→ **RECORDED DATA**
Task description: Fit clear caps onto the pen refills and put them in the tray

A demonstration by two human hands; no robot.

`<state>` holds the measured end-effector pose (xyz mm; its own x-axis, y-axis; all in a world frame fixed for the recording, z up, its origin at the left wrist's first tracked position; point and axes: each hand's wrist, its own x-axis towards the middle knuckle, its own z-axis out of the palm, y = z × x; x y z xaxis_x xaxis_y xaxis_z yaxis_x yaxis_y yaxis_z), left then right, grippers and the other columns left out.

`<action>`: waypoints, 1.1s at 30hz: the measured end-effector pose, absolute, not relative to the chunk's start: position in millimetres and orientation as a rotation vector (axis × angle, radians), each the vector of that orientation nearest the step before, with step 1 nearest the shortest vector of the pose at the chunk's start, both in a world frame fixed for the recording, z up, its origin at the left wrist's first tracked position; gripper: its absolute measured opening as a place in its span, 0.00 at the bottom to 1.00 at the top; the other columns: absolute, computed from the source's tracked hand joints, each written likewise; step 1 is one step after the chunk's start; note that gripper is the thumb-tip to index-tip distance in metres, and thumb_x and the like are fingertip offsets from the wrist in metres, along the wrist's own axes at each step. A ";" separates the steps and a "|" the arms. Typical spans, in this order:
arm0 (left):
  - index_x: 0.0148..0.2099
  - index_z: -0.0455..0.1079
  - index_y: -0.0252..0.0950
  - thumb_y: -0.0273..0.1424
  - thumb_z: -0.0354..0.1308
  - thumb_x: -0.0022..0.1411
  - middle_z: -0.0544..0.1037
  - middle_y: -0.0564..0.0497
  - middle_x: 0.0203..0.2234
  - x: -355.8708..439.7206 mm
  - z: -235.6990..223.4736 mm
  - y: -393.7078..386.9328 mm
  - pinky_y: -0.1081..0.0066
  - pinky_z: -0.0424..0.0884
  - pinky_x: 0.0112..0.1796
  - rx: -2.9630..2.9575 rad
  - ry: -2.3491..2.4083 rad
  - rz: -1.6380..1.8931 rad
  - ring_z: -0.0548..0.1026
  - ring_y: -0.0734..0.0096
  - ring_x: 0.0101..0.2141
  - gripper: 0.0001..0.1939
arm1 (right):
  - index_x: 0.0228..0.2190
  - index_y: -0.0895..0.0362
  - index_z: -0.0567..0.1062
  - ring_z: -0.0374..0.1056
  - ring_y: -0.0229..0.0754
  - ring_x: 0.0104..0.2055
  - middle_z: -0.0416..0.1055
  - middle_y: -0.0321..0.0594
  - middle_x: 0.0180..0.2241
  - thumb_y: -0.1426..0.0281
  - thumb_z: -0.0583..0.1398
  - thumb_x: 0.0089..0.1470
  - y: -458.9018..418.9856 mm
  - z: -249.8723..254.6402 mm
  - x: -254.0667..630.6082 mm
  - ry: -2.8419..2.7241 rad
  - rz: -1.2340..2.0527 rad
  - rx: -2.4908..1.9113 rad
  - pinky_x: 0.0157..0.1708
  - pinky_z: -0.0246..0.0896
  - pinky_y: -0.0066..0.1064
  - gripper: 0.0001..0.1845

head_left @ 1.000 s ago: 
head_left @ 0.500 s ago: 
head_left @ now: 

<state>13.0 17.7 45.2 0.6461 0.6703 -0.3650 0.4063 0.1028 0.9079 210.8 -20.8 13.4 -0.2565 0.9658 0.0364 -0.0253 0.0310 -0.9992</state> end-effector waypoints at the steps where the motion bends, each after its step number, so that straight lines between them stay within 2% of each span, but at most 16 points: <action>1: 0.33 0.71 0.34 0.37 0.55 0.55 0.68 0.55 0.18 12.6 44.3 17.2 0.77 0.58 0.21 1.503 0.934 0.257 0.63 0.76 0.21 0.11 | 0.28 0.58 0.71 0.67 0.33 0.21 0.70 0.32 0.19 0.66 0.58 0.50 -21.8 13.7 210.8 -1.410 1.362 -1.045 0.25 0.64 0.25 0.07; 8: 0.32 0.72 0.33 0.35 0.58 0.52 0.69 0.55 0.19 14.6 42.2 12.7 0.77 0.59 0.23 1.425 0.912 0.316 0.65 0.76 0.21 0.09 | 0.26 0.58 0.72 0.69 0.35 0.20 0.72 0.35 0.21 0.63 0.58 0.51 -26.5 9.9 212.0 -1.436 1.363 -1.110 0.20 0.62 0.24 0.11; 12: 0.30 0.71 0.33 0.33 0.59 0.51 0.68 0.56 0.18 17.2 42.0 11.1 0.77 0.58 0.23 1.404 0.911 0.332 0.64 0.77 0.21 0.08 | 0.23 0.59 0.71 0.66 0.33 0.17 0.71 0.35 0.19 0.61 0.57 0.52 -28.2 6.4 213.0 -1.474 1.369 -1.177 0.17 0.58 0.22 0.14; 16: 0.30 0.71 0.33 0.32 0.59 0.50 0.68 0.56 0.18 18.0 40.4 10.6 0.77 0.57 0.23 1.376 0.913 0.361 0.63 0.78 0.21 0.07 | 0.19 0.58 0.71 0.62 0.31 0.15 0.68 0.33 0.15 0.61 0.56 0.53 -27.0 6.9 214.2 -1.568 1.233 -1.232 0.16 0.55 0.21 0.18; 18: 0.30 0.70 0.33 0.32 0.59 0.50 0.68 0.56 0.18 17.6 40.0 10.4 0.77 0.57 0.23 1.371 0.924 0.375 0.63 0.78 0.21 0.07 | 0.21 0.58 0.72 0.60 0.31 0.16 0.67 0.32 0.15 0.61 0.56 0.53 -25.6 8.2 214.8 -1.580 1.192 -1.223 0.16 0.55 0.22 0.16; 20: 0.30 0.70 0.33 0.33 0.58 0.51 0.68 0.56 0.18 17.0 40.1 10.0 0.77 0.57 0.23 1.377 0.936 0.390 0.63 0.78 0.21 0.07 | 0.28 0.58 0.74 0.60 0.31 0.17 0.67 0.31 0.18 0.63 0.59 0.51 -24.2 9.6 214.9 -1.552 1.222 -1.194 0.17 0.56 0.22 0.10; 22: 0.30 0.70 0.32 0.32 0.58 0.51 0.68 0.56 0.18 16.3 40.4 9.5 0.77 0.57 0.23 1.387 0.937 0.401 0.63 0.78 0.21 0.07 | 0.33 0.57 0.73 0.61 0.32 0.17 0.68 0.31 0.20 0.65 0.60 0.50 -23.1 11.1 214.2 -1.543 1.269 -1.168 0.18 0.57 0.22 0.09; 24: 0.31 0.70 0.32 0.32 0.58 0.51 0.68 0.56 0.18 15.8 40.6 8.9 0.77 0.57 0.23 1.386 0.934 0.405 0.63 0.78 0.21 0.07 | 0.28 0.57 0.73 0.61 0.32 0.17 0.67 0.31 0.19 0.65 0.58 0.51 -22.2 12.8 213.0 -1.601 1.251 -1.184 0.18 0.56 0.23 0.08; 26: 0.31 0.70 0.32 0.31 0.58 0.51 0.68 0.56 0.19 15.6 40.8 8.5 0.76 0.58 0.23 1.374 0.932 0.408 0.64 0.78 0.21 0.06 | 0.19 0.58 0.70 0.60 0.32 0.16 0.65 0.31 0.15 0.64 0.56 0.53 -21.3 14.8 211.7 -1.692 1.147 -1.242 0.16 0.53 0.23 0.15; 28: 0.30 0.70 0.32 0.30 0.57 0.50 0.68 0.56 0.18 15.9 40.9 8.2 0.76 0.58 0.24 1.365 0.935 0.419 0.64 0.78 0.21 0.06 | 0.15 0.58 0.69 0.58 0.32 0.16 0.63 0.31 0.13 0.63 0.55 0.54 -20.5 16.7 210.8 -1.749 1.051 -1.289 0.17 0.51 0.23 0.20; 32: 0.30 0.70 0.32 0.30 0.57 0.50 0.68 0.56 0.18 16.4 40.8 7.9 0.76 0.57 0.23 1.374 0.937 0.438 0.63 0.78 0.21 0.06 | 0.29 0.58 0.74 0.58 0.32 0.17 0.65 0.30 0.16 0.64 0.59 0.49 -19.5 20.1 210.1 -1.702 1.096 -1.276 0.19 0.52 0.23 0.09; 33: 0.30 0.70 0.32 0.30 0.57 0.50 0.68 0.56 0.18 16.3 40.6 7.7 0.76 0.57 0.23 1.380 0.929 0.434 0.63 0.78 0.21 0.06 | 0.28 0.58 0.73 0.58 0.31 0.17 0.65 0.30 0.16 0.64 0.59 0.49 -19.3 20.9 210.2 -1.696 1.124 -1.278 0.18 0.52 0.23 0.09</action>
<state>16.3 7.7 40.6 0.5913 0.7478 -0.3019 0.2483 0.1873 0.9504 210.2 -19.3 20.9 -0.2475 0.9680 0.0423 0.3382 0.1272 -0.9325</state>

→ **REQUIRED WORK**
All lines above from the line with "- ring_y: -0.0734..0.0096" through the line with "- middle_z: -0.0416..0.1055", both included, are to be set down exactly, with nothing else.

→ **YOUR RESPONSE**
  - ring_y: -0.0734..0.0096
  - ring_x: 0.0101..0.2141
  - gripper: 0.0001..0.1939
arm1 (right):
  - index_x: 0.0228..0.2190
  - index_y: -0.0895..0.0362
  - index_z: -0.0567..0.1062
  - ring_z: -0.0374..0.1056
  - ring_y: -0.0229..0.0754
  - ring_x: 0.0104..0.2055
  - middle_z: -0.0416..0.1055

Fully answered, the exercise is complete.